• **Task to complete**
Where the line with "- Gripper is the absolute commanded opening" appears below, start writing out lines exactly, and finish with the line with "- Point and", which is included; write out nothing else.

• **Source material**
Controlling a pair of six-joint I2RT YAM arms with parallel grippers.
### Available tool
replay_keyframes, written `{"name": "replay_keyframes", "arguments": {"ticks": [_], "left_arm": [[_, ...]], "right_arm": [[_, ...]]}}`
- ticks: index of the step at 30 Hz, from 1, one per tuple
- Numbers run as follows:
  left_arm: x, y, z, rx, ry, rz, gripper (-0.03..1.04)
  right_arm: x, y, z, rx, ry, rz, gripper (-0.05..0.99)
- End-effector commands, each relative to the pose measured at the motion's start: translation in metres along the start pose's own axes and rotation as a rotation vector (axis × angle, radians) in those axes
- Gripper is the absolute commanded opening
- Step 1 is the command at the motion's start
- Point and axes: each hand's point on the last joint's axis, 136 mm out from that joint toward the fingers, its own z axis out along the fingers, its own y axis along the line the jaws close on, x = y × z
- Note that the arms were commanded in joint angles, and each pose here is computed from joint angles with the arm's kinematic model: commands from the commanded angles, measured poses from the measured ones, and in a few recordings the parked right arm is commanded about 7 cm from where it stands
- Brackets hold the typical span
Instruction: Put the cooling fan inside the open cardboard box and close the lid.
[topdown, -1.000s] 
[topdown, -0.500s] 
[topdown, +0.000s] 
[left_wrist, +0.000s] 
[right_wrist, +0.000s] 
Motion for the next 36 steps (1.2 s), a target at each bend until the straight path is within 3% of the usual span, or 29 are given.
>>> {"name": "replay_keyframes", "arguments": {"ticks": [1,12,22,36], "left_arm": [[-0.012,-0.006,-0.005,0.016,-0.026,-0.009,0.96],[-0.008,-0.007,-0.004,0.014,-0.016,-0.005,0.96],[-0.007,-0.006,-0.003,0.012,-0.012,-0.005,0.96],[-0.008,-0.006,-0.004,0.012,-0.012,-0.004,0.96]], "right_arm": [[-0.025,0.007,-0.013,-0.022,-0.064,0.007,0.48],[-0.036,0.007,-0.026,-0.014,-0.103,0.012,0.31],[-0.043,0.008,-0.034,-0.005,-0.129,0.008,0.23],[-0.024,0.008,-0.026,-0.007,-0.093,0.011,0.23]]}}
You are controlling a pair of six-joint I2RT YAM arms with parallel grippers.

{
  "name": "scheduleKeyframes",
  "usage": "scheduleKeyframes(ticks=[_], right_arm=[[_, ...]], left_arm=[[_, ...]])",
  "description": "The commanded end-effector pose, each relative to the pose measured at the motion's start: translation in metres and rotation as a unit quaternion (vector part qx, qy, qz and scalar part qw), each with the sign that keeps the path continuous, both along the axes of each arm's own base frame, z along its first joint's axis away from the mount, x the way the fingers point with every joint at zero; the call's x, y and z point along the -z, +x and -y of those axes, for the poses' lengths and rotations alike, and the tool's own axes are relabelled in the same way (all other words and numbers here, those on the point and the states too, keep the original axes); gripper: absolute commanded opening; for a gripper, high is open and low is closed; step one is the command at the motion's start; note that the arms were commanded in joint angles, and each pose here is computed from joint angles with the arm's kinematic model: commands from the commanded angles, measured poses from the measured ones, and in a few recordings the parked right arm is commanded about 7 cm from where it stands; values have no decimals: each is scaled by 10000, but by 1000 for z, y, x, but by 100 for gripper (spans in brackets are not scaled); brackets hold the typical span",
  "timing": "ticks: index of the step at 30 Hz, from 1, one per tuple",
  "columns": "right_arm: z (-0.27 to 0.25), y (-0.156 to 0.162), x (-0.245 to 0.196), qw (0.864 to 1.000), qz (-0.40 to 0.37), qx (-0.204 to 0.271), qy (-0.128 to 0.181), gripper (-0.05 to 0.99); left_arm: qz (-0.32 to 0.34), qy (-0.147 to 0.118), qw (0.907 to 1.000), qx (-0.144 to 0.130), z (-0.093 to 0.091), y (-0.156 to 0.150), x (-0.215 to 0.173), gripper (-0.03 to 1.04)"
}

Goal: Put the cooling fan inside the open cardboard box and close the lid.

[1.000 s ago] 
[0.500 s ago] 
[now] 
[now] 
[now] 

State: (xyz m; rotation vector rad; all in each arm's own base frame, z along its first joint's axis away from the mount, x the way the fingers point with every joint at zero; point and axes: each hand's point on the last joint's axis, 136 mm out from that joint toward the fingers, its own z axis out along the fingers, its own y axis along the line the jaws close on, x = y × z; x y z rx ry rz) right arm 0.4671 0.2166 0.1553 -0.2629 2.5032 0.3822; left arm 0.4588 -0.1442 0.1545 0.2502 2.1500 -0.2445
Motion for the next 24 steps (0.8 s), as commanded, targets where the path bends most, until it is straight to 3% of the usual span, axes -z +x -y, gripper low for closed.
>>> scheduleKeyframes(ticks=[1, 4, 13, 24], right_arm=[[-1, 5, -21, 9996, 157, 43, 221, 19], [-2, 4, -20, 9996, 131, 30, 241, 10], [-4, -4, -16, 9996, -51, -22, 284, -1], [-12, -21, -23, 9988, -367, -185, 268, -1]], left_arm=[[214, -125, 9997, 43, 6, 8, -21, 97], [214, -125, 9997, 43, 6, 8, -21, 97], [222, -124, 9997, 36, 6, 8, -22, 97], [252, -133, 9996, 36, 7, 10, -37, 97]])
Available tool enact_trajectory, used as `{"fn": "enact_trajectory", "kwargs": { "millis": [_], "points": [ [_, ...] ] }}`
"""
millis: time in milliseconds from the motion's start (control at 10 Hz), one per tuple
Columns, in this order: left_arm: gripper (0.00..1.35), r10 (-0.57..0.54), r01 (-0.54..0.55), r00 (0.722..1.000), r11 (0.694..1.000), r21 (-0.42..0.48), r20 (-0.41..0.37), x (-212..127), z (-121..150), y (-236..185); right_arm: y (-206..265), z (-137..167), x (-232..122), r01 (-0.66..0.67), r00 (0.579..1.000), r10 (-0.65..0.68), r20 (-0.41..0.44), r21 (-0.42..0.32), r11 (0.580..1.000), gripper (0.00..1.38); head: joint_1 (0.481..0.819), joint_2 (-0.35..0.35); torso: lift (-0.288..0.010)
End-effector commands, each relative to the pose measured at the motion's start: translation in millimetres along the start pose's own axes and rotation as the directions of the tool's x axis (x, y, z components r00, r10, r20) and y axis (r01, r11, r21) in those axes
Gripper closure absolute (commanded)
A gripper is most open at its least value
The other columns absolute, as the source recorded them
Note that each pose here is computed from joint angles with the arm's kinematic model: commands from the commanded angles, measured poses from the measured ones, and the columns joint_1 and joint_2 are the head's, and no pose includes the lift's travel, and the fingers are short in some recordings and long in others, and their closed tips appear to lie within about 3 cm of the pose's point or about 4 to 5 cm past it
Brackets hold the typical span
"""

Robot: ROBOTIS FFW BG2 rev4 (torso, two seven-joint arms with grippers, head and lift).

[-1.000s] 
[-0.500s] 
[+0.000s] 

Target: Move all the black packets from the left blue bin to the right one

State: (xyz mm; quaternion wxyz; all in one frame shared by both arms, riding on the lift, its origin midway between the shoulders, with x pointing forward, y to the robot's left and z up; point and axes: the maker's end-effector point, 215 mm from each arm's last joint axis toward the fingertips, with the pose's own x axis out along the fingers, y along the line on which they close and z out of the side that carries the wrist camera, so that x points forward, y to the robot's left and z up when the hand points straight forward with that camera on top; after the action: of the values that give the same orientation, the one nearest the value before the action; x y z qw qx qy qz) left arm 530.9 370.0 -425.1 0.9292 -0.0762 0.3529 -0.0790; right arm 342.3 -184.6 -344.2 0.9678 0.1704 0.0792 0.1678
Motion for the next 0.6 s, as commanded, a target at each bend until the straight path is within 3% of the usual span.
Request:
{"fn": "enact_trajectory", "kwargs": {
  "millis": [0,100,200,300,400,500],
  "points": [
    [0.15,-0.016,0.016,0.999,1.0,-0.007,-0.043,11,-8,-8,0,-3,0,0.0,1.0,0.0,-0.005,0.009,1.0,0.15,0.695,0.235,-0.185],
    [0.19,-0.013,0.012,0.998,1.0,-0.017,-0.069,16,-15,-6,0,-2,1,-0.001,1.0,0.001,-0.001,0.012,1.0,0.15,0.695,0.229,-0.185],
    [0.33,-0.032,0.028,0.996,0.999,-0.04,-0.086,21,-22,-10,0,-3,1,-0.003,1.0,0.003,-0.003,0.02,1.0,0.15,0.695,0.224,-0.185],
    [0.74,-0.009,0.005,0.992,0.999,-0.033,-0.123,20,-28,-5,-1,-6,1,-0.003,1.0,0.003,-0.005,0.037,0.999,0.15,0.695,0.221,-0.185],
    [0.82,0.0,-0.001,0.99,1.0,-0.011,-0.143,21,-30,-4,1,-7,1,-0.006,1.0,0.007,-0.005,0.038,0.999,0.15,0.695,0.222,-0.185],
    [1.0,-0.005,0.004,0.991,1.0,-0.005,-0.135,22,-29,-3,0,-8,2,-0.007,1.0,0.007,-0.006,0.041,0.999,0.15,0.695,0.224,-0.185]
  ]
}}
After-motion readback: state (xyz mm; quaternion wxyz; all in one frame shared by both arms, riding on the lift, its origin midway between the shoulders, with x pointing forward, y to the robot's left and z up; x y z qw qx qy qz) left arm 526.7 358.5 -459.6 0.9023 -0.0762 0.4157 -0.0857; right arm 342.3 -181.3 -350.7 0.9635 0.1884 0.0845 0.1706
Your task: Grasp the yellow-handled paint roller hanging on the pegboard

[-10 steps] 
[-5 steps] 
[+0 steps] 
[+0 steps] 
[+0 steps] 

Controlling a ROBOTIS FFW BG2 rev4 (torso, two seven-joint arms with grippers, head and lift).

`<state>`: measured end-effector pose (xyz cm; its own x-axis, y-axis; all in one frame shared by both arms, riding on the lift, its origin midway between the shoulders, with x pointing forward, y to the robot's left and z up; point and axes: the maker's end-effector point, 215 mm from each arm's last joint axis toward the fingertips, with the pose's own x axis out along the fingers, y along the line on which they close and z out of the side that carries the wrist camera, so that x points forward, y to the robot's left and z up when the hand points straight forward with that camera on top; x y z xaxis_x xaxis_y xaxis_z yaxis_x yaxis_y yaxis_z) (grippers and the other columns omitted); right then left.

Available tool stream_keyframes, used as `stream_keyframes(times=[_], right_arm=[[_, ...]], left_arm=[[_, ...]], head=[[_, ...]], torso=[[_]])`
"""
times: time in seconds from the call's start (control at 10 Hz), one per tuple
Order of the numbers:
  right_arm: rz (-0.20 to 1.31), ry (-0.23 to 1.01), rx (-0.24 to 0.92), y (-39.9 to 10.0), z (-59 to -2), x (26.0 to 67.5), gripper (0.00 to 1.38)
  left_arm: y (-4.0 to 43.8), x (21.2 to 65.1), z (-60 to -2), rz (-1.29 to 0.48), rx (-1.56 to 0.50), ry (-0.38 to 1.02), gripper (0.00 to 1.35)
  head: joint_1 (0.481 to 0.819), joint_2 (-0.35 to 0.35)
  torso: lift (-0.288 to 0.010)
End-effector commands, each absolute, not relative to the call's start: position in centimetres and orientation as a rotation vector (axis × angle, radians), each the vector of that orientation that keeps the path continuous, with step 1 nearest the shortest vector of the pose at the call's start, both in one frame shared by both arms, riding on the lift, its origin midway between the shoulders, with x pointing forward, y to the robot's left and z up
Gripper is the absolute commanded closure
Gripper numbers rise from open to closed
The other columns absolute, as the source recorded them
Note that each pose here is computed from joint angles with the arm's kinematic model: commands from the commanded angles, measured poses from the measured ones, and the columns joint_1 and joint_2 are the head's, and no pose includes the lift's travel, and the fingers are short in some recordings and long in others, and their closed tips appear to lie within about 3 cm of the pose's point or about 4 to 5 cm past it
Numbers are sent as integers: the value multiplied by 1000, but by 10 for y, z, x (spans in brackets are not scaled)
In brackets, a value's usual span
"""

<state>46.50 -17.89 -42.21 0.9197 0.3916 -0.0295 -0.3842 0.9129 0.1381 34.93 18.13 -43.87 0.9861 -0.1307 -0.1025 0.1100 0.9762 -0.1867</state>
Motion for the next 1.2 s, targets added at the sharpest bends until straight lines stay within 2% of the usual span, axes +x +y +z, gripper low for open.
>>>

• **Solution to the problem**
- Gripper is the absolute commanded opening
- Step 1 is the command at the motion's start
- Point and axes: each hand's point on the last joint's axis, 136 mm out from that joint toward the fingers, its own z axis out along the fingers, its own y axis along the line the jaws close on, x = y × z

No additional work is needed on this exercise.